Prompt: Lines in the data below that contain the word "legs" are to be copied.

Supplied information:
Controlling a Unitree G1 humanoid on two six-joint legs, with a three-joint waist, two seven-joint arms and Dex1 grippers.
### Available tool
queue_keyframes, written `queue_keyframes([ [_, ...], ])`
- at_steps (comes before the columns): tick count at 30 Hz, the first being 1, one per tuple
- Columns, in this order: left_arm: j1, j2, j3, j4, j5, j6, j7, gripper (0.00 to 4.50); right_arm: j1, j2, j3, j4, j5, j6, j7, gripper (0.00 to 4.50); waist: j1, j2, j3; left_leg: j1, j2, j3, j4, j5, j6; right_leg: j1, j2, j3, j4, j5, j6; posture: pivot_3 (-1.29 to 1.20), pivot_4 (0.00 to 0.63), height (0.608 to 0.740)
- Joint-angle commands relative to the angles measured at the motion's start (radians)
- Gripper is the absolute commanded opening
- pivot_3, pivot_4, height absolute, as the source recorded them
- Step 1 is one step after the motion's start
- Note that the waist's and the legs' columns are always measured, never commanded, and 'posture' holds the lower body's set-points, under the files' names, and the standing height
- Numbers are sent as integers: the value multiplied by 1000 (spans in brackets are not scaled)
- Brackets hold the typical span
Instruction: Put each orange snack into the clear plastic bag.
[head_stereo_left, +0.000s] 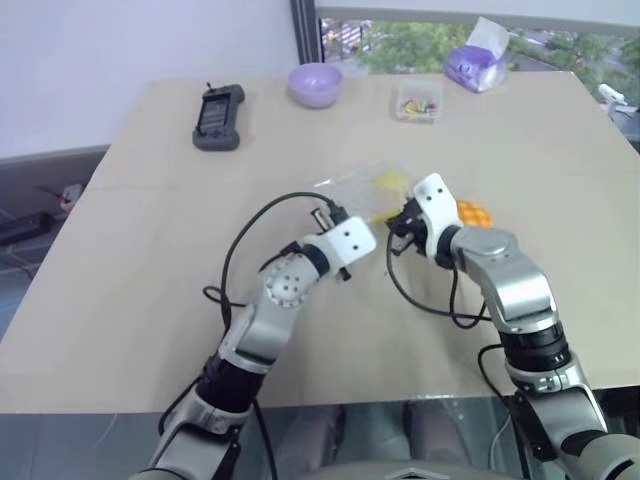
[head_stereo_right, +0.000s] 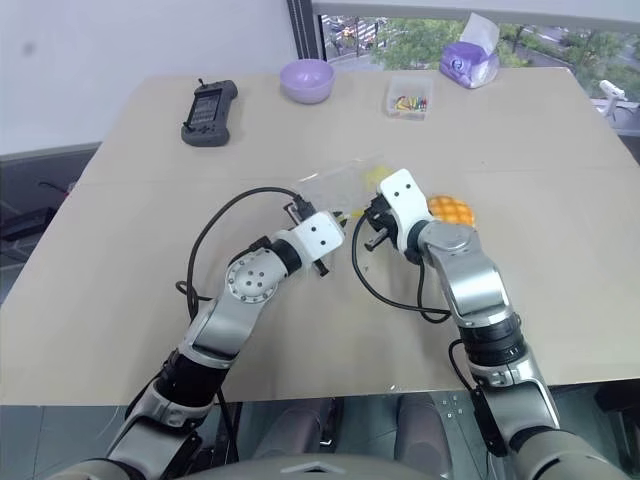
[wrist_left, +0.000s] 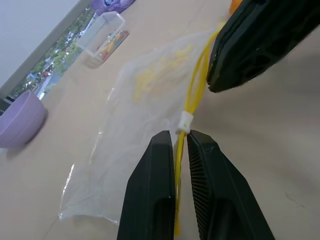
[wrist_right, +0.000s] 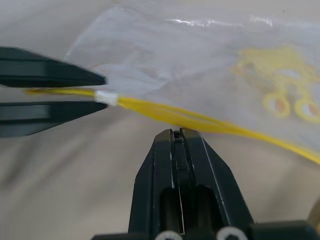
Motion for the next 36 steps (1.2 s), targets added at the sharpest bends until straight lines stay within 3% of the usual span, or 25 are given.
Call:
queue_keyframes([
  [1, 10, 8, -4, -51, -5, -25, -7, 536, -36, 10, -35, 11, 35, -30, -31, 68, 0, 0, 0, 0, 0, 0, 0, 0, 0, 0, 0, 0, 0, 0, 0, 0, 150, 740],
  [11, 12, 15, 0, -42, 3, -35, -4, 536, -47, -22, -45, -21, 126, 19, -21, 68, -1, 0, 0, 0, 0, 0, 0, 0, 0, 0, 0, 0, 0, 0, 0, 0, 150, 740],
  [21, 17, 53, -13, -8, 35, -59, 2, 536, -40, -32, 1, -7, 117, -4, -77, 68, 0, 0, 0, 0, 0, 0, 0, 0, 0, 0, 0, 0, 0, 0, 0, 0, 150, 740],
  [26, 25, 51, -13, -12, 31, -56, 0, 536, -32, -192, 195, 67, -83, -244, -81, 2234, 1, 0, 0, 0, -1, 0, 0, 0, 0, 0, 0, 0, 0, 0, 0, 0, 150, 740],
  [29, 26, 47, -16, -9, 31, -57, 1, 536, -42, -220, 260, 126, -151, -384, -83, 2234, -2, 0, 0, 0, -1, 0, 0, 0, 0, 0, 0, 0, 0, 0, 0, 0, 150, 740],
  [36, 30, 48, -16, -9, 32, -58, -2, 536, -112, -167, 268, 291, -202, -565, -80, 2234, 0, 0, 0, 0, 0, 1, 0, 0, 0, 0, 0, 0, 0, 0, 0, 0, 150, 740],
])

Task output:
Controlling a Unitree G1 humanoid on two six-joint legs, with a three-joint waist, two seven-joint arms and Dex1 grippers.
- Note that the waist's and the legs' columns are always measured, never commanded, and 'posture' holds the lower body's set-points, under the files' names, and the standing height

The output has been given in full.